[Data items]
▬▬▬

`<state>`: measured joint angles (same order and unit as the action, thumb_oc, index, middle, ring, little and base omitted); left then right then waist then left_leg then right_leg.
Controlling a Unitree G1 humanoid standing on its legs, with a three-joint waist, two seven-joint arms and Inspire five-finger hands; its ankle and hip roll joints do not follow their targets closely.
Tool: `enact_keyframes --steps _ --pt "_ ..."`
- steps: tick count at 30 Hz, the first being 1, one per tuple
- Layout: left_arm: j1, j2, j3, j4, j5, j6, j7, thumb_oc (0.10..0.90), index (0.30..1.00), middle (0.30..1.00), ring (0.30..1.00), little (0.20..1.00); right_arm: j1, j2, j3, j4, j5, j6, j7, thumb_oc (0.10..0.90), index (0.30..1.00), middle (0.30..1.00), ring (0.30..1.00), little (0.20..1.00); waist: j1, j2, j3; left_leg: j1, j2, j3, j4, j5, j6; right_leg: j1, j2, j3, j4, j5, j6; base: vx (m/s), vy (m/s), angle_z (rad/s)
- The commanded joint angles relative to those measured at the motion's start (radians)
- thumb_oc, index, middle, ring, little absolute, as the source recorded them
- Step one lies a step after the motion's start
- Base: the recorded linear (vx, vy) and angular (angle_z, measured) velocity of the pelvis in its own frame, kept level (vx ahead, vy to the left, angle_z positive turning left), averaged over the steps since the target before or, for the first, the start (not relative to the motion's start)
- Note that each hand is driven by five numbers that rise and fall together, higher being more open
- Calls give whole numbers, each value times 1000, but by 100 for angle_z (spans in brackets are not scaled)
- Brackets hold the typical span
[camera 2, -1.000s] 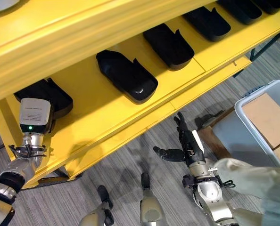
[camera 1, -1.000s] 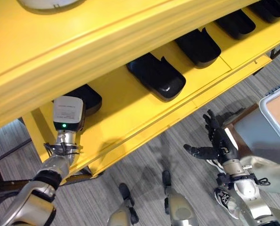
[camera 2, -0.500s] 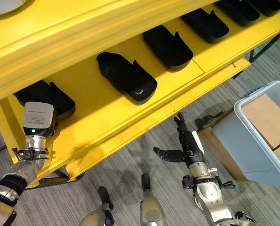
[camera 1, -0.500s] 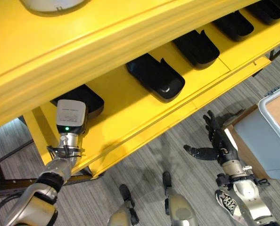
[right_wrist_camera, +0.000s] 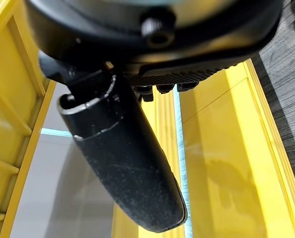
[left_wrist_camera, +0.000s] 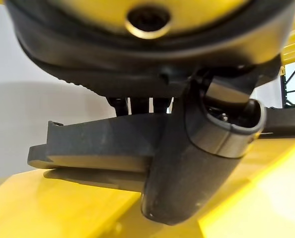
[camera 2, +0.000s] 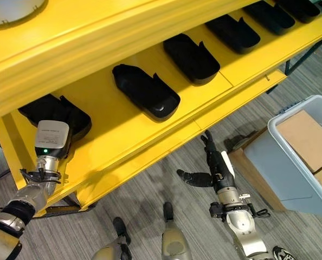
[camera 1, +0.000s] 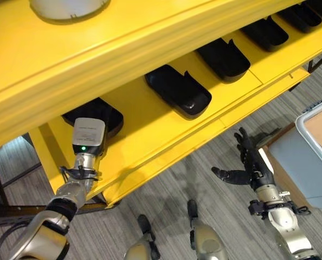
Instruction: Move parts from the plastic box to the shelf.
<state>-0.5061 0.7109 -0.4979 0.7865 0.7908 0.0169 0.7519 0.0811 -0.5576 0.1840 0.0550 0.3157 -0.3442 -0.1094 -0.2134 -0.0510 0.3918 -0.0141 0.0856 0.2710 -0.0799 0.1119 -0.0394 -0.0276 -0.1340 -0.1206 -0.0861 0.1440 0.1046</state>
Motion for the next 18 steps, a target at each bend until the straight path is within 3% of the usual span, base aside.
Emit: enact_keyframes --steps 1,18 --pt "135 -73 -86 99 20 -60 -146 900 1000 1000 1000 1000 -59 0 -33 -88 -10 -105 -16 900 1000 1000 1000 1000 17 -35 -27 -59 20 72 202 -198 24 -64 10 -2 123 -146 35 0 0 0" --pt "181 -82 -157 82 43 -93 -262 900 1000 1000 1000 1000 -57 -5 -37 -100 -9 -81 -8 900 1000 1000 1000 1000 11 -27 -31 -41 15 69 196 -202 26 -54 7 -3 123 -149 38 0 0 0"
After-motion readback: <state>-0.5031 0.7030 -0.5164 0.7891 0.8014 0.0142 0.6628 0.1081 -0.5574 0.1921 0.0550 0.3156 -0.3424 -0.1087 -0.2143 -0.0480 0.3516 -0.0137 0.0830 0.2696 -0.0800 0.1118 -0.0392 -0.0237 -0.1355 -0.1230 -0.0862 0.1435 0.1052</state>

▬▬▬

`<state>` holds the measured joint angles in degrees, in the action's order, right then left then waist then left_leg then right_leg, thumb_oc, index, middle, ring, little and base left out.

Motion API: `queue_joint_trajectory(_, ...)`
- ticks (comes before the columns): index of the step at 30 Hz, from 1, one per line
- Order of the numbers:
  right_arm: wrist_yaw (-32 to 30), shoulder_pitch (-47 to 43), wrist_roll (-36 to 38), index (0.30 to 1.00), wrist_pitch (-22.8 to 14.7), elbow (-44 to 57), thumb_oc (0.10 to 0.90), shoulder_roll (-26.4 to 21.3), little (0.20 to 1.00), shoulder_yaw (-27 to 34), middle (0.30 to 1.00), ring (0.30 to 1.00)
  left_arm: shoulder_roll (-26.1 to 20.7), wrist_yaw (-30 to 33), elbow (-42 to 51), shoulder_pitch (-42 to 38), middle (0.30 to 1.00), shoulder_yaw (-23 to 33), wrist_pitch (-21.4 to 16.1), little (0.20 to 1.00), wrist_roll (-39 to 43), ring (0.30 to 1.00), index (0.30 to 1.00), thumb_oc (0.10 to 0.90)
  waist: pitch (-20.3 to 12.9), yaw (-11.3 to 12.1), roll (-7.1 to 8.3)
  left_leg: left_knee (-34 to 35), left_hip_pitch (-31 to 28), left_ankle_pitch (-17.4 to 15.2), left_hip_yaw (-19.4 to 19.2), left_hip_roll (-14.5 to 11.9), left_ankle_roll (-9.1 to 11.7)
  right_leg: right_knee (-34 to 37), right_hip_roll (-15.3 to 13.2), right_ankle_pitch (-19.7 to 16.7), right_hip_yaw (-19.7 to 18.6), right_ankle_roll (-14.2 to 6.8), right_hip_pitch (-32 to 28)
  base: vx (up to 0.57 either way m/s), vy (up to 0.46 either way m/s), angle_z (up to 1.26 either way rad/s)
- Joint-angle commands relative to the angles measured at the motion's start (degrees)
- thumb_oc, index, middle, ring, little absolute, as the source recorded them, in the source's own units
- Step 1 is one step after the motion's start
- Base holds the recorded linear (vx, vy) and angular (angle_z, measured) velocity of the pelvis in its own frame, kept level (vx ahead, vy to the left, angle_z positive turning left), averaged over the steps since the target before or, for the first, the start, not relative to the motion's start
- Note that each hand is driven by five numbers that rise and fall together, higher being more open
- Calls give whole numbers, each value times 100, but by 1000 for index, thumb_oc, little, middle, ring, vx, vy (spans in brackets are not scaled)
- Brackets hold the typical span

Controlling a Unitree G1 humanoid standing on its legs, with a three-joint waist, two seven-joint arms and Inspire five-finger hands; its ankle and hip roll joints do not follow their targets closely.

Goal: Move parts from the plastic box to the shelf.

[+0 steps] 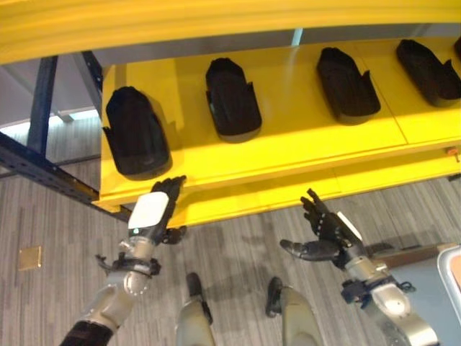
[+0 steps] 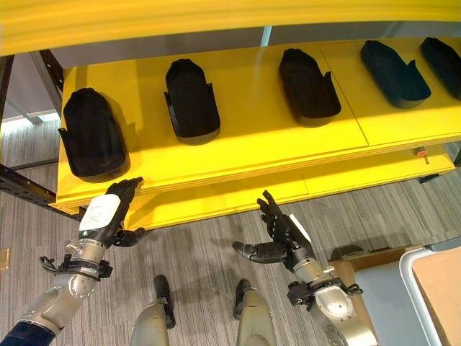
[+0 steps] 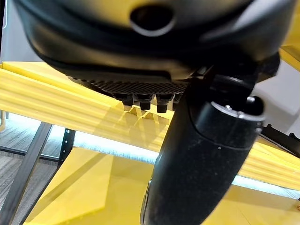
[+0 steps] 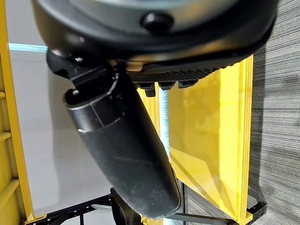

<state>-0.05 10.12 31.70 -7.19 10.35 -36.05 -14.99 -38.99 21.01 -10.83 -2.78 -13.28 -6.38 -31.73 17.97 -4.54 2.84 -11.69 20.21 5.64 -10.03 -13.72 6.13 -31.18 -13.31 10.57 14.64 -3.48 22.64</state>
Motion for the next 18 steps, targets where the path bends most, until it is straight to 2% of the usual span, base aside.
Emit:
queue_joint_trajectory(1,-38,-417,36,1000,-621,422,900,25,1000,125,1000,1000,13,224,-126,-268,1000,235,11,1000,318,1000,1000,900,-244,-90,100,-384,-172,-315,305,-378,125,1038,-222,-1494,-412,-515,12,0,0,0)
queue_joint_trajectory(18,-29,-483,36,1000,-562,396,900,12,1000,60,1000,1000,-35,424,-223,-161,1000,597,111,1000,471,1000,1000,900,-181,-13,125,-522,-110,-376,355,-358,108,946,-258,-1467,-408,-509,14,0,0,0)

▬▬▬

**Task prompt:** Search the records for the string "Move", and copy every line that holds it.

**Response to the task:**
Instruction: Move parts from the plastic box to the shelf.
Goal: Move parts from the plastic box to the shelf.

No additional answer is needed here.